In this way, a small area around the specified area is always stored in the graph ink memory 7, and considering that on the actual screen a part of the graphic memory is displayed in the form of window settings, it is possible to The data in the window on the memory 7 always displays the portion of the drawing requested by the operator, thereby realizing continuous scrolling of a wide-range drawing.

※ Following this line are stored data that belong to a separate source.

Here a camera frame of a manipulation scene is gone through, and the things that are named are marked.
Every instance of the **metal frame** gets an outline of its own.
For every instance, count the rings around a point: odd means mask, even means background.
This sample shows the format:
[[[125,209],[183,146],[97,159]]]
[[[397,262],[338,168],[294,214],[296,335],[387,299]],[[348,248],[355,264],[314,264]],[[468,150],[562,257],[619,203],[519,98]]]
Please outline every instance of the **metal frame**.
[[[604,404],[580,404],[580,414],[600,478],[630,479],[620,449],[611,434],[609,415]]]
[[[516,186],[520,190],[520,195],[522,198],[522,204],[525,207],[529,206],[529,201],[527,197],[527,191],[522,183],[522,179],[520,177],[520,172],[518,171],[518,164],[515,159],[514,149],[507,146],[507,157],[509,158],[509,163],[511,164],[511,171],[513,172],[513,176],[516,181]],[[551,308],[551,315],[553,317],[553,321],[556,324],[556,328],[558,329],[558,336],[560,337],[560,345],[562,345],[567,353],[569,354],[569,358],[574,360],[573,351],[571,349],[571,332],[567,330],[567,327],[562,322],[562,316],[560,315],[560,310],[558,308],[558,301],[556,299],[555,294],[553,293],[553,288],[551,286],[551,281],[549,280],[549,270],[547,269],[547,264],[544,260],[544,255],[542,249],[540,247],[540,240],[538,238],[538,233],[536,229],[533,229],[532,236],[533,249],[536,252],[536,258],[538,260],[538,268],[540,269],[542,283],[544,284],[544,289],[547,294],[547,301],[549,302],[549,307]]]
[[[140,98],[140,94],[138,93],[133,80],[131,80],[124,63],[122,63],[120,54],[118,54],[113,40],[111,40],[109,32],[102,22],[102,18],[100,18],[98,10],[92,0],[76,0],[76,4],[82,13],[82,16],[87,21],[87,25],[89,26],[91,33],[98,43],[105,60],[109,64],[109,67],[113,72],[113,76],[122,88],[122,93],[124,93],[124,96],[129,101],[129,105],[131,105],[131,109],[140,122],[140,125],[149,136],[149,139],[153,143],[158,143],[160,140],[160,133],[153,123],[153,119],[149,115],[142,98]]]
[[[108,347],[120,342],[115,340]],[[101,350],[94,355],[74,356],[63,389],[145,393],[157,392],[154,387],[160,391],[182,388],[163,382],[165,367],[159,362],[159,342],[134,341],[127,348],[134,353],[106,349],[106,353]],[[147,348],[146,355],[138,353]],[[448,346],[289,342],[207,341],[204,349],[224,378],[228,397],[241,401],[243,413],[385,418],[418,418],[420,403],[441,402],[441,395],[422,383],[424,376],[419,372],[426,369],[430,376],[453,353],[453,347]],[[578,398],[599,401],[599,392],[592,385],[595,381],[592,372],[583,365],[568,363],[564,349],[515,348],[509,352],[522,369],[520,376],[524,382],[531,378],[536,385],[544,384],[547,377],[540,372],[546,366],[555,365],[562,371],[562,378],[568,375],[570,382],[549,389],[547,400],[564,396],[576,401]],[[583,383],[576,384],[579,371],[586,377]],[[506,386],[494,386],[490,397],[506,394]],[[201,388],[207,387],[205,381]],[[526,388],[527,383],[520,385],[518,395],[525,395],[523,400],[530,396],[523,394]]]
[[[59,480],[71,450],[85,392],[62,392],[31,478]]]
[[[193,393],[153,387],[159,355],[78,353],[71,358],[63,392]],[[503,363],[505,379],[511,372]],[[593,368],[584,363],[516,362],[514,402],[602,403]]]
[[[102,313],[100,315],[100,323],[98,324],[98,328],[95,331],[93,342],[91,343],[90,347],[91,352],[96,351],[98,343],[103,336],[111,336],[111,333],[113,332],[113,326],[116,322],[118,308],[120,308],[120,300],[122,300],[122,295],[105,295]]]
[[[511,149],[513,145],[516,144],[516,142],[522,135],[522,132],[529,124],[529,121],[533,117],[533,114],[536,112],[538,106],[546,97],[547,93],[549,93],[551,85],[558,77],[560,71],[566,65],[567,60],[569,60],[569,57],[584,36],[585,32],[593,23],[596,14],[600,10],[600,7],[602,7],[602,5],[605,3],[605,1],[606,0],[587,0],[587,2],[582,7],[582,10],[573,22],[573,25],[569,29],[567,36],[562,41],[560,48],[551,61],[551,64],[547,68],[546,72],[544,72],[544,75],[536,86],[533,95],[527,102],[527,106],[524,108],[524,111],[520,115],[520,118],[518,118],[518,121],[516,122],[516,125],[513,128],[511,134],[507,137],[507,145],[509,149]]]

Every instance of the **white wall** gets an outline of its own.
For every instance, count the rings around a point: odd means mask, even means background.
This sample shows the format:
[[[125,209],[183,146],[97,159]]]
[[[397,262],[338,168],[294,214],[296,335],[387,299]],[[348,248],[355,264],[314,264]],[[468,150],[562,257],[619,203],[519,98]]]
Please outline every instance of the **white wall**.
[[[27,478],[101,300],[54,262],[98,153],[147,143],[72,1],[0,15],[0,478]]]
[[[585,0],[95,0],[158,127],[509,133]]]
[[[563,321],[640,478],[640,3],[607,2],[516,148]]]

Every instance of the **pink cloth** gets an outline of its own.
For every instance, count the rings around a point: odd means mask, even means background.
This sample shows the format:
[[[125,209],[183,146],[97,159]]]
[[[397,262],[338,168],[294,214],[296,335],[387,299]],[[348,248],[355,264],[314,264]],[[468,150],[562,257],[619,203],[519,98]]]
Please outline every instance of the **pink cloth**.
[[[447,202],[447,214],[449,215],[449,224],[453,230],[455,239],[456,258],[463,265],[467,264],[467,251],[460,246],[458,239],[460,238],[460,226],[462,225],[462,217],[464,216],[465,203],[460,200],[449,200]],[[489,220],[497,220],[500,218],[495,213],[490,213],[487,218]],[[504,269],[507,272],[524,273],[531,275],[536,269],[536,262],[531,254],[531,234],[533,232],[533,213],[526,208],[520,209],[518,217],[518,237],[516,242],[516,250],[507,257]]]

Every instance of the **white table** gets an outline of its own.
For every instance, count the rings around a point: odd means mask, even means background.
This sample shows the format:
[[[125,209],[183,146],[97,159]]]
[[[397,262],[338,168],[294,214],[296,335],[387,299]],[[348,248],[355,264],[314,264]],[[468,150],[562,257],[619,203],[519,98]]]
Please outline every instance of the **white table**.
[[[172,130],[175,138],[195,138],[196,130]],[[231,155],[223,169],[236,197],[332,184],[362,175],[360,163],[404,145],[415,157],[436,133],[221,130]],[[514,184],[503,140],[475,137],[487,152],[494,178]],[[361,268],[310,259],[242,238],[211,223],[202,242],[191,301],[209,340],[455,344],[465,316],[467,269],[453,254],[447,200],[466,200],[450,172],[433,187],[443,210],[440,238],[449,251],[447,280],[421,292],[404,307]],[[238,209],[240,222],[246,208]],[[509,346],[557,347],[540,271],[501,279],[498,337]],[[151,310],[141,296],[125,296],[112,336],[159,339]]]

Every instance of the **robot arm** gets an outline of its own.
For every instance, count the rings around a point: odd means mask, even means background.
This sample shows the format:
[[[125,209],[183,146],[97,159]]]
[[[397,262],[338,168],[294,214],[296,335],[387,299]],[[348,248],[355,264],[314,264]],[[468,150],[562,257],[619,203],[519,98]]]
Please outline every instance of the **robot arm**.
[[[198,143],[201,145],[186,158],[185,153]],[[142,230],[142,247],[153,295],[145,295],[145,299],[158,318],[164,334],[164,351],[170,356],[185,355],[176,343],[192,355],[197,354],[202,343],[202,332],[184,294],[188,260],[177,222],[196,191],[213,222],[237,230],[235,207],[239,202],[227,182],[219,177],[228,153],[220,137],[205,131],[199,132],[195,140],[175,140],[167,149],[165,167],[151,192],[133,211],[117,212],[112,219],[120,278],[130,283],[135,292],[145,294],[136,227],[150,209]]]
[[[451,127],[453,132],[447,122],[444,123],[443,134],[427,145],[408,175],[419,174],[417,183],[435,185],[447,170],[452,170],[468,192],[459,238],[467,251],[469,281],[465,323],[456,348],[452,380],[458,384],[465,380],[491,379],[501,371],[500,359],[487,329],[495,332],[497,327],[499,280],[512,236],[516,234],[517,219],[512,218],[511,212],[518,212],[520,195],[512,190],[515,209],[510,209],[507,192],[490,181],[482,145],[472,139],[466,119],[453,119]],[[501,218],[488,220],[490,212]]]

In the above example, a case has been described in which individual drawing data are integrated to create one graphic data, but a drawing expressing a wide area may be digitized as is into graphic data.

[Effects of the Invention] As explained above, the present invention is advantageous in that when loading a small area to be displayed on a graph ink display into the display memory, the four peripheral areas around the specific small area are loaded into the display memory.
Since the drawing data of the J'JJI area is loaded together, continuous scrolling can be performed, there is no need to grasp the positional relationship of each small area, and display areas that span between drawings can be displayed. It has the effect of making it easier.

[Brief explanation of the drawing]

FIG. 1 is a configuration diagram for explaining a drawing data display method according to an embodiment of the present invention, FIG. 2 is a diagram showing a display method of a drawing data display device, and FIG. 3 is a configuration diagram of a conventional drawing data display method. It is a diagram. 1.2.3... Drawing, 4... Digitization processing section, 5
, 11... Disk, 10... Division processing unit, 6...
- Display processing unit, 61... Loading unit, 7... Graphic memory (display memory), 8... Graphic display.

Claims (1)

[Claims] Drawing data such as maps is divided into small areas of a predetermined size and stored in a storage medium, and specific small areas of the drawing data are loaded into the display memory according to the operator's operations and displayed on the graphic display. This drawing data display method is characterized in that when loading the above-mentioned small area to be displayed on a graphic display into the display memory, drawing data of surrounding small areas centered on the above-mentioned small area are also loaded. Drawing data display method.